Dos anécdotas para empatizar con los migrantes

Veo que la discusión en torno a la aceptación a los migrantes se ha entrampado en un moralismo feroz. Mientras unos se congratulan en criticar a quienes han sacado a orear su «pequeño Trump» y se erigen como jueces implacables de quienes discriminan, vaya usted a saber con qué motivaciones; los discriminadores esgrimen argumentos que enmascaran la idea de que el único horizonte de la vida válido es aquél que busca hacerse de mayores bienes en esta tierra, por lo que la consecuencia lógica es la acumulación de mayor poder y la contención, cuando no abierta reducción, del otro, casi al estilo del sofista Trasímaco, que justificaba la tiranía con el pretexto de la justicia.

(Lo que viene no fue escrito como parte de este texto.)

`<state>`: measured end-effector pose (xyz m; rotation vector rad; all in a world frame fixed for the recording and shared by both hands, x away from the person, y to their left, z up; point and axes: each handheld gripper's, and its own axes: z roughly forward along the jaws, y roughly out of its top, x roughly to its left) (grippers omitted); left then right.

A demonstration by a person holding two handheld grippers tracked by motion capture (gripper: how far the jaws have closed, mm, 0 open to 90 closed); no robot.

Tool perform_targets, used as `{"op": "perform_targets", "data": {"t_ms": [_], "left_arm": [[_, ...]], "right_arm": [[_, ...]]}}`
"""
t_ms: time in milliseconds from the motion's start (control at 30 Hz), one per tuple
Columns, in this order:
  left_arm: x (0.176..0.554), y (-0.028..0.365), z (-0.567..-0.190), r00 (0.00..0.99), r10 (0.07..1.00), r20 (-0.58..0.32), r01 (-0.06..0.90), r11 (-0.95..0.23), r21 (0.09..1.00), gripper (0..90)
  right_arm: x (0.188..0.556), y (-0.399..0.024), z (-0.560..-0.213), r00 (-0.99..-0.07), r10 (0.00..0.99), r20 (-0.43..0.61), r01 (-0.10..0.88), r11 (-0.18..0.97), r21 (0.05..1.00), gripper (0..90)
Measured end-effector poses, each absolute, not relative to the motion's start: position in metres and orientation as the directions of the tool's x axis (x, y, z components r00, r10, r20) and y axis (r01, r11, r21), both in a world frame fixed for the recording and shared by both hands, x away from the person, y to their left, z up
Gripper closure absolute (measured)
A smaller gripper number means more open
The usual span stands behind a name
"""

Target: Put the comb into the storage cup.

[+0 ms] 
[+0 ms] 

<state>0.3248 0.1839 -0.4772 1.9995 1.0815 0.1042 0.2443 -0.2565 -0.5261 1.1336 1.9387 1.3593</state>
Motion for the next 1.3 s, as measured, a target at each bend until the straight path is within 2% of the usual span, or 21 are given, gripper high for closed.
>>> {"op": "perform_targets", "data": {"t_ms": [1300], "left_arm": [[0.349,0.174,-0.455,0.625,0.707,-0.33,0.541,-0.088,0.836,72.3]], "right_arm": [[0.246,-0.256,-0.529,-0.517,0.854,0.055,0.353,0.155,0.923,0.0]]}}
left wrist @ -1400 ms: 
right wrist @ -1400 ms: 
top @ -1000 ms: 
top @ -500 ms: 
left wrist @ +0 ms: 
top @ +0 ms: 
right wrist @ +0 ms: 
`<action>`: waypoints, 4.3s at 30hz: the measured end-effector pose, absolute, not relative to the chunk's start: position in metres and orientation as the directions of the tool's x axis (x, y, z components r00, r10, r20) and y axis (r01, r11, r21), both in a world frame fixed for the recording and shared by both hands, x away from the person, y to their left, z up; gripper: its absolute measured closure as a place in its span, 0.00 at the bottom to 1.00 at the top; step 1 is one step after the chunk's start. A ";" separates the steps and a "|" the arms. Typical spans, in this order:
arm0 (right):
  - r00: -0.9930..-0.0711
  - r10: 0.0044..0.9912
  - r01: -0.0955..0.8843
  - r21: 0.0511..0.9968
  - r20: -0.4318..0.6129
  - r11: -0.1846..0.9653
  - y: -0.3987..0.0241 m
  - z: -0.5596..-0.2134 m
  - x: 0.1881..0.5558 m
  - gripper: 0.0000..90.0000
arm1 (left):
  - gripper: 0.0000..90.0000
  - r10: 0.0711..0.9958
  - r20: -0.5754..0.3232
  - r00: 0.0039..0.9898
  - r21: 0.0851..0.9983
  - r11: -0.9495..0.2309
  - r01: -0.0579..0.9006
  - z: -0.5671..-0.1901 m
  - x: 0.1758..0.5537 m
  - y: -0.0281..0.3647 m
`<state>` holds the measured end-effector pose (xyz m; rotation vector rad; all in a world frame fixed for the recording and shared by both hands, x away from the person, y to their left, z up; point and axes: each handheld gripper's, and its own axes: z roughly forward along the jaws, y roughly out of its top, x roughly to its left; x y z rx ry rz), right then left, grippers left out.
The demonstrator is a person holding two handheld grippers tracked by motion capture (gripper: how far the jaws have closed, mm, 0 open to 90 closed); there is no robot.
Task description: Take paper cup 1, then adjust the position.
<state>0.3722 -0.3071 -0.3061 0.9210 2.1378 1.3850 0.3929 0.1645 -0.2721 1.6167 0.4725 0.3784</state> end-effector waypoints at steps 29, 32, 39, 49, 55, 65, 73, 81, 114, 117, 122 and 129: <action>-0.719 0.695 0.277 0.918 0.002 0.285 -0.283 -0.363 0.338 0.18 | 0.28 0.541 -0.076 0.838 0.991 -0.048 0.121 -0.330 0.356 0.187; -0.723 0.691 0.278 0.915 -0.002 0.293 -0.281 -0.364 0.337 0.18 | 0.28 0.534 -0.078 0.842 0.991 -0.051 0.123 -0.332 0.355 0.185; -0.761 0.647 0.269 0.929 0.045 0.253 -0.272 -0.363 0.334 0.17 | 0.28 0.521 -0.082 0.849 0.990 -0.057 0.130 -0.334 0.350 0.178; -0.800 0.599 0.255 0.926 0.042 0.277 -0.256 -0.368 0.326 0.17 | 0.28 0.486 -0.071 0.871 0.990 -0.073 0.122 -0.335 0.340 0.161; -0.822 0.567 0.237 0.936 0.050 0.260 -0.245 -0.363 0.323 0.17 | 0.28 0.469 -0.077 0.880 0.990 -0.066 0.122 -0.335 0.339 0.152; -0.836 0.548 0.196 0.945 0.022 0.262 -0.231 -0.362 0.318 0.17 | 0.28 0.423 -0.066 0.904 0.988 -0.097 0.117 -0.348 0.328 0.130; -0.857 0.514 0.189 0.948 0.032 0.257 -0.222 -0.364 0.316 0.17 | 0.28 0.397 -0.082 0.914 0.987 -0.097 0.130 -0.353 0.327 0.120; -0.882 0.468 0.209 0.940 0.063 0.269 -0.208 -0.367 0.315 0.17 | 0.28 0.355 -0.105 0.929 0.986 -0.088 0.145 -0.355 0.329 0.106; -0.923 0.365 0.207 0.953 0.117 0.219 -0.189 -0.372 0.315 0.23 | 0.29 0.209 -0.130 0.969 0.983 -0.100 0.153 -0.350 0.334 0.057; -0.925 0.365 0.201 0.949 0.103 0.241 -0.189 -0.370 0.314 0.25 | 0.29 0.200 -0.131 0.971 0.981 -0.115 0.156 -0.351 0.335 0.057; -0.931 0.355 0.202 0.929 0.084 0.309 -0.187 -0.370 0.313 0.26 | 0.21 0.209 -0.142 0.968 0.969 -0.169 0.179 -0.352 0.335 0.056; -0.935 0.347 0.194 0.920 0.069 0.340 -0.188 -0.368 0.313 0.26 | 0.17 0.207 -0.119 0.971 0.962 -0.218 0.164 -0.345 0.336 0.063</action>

Para contextualizar mi argumento respecto a la polarización a la que asistimos frente al fenómeno de la migración, me permitiré apelar a dos experiencias más o menos recientes.

Hace poco, antes de abordar el vagón del Metro que suelo tomar para llegar a casa, un hombre robusto burló la fila y se introdujo antes de los que estábamos formados. A punto estuve de decirle que se formara como lo habíamos hecho los demás, apelando a un simple sentido de justicia distributiva, pero no me animé porque la prudencia me hizo reconocer que el hombre me rebasaba en estatura y corpulencia, y que además lucía cansado. Por poco estuve a punto de ceder a la molestia de viajar con un «infractor» cuando recuperé el hecho de que el resto de los pasajeros nos formamos y abordamos adecuadamente el tren. No hay duda de que, de haber estado menos cansados e impresionados por la corpulencia del pasajero, le habríamos podido amonestar y hacerlo que se formara, como debía; no obstante, no ocurrió así. Ahora imaginemos que el administrador de la estación dijera: «para que nadie entre al tren violando la reglas, nadie deberá abordar jamás». Esta postura desde luego que resulta ridícula, puesto que uno de los riesgos de viajar es precisamente que existan vivales que se metan a los vagones sin formarse, por lo que parar todo el tráfico ferroviario por este motivo es estúpido.

Otra experiencia que quiero contar es la vez en que acudí con mi familia a Etla, Oaxaca, y mi madre invitó a comer a un hombre que recitaba poemas para ganarse la vida. Su gesto me tomó por sopresa y dentro de mí, ay, tengo que admitir, se generó una resistencia. Cuando llegamos al mercado y pedimos barbacoa, me tocó sentarme con Johny, el poeta invitado, y conforme platicábamos pude conocer algo de su vida, es decir, comenzó a serme familiar su circunstancia y las resistencias desaparecieron. En su historia estaba también algo de la mía: la pasión por la literatura, el andar de un lugar a otro, la lejanía de la familia… Johnny estuvo muy agradecido por la comida y por la compañía y antes de despedirnos nos dio las gracias y dijo: «nunca había sido tratado así». Sus palabras me avergonzaron porque inicialmente su presencia había sido incómoda para mi.

Para comprender la necesidad de los migrantes hay que tener la experiencia de estar necesitados, pero esta experiencia es cada vez más difícil de vivir en los ambientes autosufientes y poco solidarios en que nos desenvolvemos. Aunque si escarbamos bien, nos daremos cuenta de que sí lo estamos, de una u otra forma y que reconocer este hecho es de gran ayuda para solidarizanos con los migrantes.

También hay que entender que aunque haya algunos que siempre pueden optar por el mal, no necesariamente es lo que busca la mayoría. Así como los viajeros de un tren quieren llegar a su destino, la mayoría de los migrantes aspira a conseguir una buena vida y estarán dispuestos a seguir las normas. Lo que pieden es que se les abran las puertas y se les permita seguir su camino. No olvidemos que para muchos es cuestión de vida o muerte, pues vienen de contextos de violencia y pobreza. Ah, y tampoco hay que olvidar que todos, de un modo u otro, hemos violado alguna regla en algún momento de nuestras vidas, por lo que uno de los derechos humanos fundamentales debería ser el de volver a empezar.

LAS MEDITACIONES DE TESEO

«Educa a tus hijos con un poco de hambre y un poco de frío».